Fig 1. Per-sample summary statistics.

(a) Mean pairwise nucleotide diversity (MPD) for each time-point and each subject. The relative width of each circle represents MPD. Each column represents the values for one subject (U1-7, T1-8 and H1-9). The y-axis show the time of sampling. For subjects U1-7 and H1-9, time zero is the known (or closely estimated) date of infection. For subjects T1-8, time zero equals the date of the first sample. (b) The distribution of MPD values is shown for each group of patients. Panels (c), (d) and (e) show Tajima’s D estimates for each time-point and each subject. The different colours indicate different patients. The estimates above 2 and below -2 (indicated by dashed horizontal lines) correspond to significant deviation from neutrality. (c) Untreated HCV subjects U1-7. (d) Treated HCV subjects T1-8. (e) HIV subjects H1-9.
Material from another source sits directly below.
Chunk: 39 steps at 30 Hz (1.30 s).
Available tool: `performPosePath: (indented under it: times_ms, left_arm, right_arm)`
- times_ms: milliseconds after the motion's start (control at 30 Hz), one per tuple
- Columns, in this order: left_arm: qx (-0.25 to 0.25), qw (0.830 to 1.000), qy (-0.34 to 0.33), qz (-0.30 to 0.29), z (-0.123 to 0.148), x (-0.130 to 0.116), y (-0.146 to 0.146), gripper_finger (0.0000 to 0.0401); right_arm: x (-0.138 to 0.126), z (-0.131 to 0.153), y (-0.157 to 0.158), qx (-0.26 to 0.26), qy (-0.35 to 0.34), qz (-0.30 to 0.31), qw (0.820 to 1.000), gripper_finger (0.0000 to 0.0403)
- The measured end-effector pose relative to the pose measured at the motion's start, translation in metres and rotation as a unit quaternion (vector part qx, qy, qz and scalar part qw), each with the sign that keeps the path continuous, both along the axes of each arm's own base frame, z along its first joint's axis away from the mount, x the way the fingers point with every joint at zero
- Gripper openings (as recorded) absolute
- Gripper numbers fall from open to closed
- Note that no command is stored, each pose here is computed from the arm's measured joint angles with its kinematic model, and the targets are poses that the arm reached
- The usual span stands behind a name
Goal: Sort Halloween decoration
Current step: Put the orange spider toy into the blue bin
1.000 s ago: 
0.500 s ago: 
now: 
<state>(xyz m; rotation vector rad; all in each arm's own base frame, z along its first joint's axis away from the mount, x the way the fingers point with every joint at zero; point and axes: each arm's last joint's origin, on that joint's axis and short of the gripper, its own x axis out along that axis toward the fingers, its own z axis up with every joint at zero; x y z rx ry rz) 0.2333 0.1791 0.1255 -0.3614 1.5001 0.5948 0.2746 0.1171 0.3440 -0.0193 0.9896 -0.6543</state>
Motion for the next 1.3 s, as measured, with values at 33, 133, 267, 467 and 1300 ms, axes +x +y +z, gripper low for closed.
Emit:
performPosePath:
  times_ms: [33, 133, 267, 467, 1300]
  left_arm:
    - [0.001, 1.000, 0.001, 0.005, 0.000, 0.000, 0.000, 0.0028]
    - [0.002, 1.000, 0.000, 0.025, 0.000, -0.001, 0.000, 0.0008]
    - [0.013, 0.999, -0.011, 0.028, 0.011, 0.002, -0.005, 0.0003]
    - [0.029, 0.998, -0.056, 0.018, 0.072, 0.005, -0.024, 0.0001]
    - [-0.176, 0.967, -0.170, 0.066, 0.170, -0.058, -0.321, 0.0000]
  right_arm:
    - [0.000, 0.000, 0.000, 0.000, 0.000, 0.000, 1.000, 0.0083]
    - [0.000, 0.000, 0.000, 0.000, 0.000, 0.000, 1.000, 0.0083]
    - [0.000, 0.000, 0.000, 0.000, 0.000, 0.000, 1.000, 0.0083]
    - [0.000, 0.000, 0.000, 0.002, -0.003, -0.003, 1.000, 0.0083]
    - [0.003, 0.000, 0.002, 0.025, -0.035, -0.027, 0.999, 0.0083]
To characterize change in the genetic structure of the within-host viral population we calculated Tajima’s D statistic for each time point in each patient (Fig 1C–1E). This statistic varies significantly over the course of infection in HCV patients, with rapid fluctuations even between immediately adjacent time points (Fig 1C and 1D). This demonstrates substantial changes in the frequency distribution of polymorphic sites. In other words, the viral population shifts back and forth between carrying many common polymorphisms (D>0) and carrying many unique low-frequency variants (D<0). In contrast, the genetic structures of within-host HIV-1 populations are more stable through time and predominated by rare or low-frequency polymorphisms (D<0; Fig 1E). For HIV, Tajima’s D statistic gradually rises through time but rarely exceeds zero (Fig 1E). Consequently, when comparing the distributions of Tajima’s D values among the three cohorts, for both untreated and treated HCV patients we observed significantly greater variance and positive skew in Tajima’d D values compared to HIV-1 patients (S1 Fig). In addition, for all groups of subjects, Tajima’s D values for each time point are positively correlated with viral genetic diversity (S2 Fig; p<0.001 for all three groups; correlation test), such that when diversity is low, shared mutations are more likely to be rare. Theory predicts both MPD and Tajima’s D values will be low when a sampled population has recently experienced an expansion, either due to rapid population growth or a recent selective sweep. High values of both statistics are predicted when population structure or fluctuating selection maintains genetic diversity in a population.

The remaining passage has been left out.